[Dataset entries]
>>>>>

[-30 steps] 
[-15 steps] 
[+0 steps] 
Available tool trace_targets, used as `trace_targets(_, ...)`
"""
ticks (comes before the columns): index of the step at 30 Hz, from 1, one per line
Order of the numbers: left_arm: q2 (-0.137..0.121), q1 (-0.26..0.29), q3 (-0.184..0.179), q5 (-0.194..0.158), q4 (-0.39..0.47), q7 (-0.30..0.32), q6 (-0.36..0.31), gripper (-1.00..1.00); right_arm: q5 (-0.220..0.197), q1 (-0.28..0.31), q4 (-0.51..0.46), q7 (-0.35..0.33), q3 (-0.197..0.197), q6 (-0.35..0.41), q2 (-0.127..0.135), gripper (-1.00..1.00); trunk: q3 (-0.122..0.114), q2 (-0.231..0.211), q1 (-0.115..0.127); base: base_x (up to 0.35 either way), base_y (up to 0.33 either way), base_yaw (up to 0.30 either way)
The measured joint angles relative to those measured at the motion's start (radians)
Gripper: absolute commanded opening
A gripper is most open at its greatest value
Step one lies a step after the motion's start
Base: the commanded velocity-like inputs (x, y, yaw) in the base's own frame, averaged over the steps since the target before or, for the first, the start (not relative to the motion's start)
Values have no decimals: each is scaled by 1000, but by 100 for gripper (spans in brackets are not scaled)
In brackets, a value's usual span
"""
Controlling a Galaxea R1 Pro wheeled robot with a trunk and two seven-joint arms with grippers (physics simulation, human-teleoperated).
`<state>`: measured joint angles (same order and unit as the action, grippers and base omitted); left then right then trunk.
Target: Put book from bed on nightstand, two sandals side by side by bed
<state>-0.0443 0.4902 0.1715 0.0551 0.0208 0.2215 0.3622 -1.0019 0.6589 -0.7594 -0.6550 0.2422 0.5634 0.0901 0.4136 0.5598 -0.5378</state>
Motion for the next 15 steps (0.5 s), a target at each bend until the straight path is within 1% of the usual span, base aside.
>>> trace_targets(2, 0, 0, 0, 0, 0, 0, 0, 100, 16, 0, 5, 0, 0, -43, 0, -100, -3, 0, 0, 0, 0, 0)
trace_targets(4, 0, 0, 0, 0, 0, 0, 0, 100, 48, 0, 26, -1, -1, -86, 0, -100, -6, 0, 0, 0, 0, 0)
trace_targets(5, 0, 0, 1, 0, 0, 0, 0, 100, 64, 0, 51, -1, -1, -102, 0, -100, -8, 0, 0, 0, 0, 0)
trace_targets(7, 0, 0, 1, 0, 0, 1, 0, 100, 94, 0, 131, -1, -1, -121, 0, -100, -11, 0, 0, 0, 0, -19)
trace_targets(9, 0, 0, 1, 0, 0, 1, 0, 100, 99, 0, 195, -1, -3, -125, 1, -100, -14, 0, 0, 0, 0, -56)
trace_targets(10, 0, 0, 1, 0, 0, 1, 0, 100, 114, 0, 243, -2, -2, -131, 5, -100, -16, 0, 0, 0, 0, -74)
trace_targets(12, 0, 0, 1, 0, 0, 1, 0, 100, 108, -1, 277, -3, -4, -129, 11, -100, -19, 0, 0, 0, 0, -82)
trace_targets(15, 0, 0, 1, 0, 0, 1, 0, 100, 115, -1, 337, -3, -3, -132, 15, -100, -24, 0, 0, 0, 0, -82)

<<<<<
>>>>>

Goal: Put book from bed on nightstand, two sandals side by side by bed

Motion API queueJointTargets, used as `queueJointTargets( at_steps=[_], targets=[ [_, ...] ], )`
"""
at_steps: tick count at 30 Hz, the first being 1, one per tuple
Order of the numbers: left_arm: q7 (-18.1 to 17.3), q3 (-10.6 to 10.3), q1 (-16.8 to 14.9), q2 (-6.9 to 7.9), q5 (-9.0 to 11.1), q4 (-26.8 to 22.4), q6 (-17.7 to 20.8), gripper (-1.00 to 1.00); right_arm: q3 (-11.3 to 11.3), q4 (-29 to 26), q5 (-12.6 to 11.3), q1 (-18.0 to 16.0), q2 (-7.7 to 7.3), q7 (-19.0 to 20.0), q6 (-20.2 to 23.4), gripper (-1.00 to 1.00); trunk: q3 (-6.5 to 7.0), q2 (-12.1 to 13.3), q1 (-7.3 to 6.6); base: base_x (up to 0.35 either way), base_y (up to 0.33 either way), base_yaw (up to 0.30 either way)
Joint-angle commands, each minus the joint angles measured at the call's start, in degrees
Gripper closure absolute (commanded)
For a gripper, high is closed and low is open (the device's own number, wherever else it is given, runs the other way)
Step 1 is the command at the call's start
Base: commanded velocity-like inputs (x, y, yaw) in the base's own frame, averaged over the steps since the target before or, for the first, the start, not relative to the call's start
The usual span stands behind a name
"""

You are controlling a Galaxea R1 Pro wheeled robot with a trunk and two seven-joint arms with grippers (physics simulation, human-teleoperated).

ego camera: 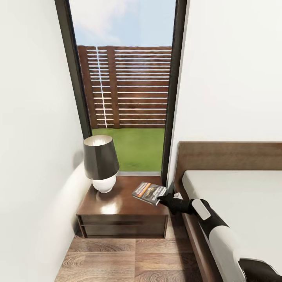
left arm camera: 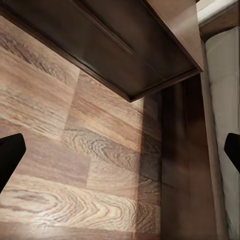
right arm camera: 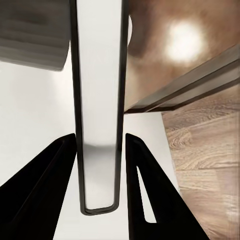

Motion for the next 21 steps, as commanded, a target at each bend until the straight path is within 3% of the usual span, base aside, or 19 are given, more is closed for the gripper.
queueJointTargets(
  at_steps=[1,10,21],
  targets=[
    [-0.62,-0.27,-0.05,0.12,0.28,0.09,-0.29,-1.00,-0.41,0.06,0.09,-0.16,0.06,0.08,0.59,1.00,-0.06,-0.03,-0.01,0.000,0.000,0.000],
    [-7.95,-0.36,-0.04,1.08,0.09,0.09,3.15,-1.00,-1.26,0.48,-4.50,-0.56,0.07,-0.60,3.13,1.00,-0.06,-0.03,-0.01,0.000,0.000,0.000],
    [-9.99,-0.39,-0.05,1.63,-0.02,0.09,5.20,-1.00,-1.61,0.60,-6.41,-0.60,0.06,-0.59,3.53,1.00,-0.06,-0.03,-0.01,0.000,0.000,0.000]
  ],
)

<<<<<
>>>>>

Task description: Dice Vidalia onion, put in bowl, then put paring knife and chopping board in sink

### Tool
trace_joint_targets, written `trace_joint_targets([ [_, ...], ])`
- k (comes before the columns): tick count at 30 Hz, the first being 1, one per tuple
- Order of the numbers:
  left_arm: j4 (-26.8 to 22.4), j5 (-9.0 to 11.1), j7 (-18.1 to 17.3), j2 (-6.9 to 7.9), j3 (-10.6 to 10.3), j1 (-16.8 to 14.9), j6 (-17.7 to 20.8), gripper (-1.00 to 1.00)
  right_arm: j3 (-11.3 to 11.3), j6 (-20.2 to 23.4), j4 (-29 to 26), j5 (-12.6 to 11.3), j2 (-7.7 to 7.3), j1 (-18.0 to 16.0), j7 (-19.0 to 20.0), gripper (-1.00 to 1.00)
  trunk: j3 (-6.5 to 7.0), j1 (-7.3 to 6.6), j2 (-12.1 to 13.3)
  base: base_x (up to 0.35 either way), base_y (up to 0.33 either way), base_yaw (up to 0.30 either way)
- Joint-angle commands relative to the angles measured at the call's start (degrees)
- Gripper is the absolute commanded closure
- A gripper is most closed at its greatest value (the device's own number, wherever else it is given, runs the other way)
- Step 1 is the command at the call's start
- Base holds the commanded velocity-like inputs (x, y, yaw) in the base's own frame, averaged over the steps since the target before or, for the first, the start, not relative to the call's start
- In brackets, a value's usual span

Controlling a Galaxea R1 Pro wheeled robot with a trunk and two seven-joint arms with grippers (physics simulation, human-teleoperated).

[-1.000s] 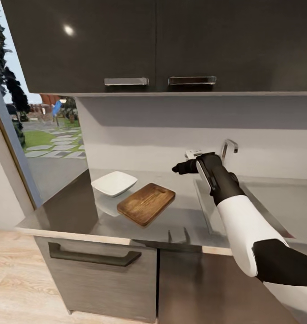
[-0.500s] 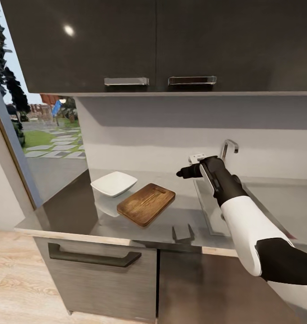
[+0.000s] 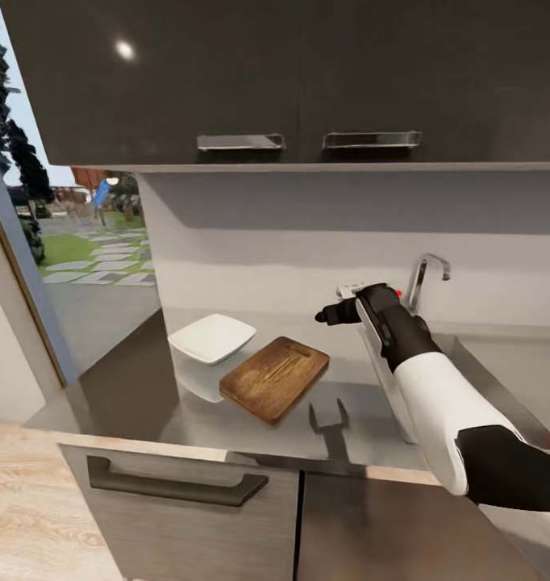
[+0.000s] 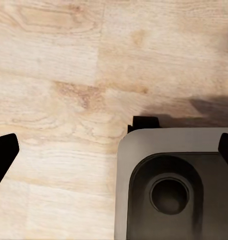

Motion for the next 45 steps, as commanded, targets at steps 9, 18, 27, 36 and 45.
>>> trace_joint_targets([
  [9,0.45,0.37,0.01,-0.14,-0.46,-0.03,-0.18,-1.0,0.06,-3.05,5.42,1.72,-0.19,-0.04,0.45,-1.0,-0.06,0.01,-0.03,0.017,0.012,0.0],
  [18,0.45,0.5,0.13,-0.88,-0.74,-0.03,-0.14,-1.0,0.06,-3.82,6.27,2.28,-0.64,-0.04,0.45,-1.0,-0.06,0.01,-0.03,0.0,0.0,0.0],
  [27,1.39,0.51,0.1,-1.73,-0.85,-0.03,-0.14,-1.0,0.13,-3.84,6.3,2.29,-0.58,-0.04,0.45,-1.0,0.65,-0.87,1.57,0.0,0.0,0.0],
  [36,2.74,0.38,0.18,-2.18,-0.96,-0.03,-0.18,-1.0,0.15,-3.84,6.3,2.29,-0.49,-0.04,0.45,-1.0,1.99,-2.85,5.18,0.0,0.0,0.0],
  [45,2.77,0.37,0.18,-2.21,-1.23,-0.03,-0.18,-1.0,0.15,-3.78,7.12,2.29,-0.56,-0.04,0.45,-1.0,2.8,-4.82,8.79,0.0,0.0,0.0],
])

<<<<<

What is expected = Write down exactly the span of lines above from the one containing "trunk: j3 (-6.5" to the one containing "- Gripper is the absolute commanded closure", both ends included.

Result of this task =
  trunk: j3 (-6.5 to 7.0), j1 (-7.3 to 6.6), j2 (-12.1 to 13.3)
  base: base_x (up to 0.35 either way), base_y (up to 0.33 either way), base_yaw (up to 0.30 either way)
- Joint-angle commands relative to the angles measured at the call's start (degrees)
- Gripper is the absolute commanded closure

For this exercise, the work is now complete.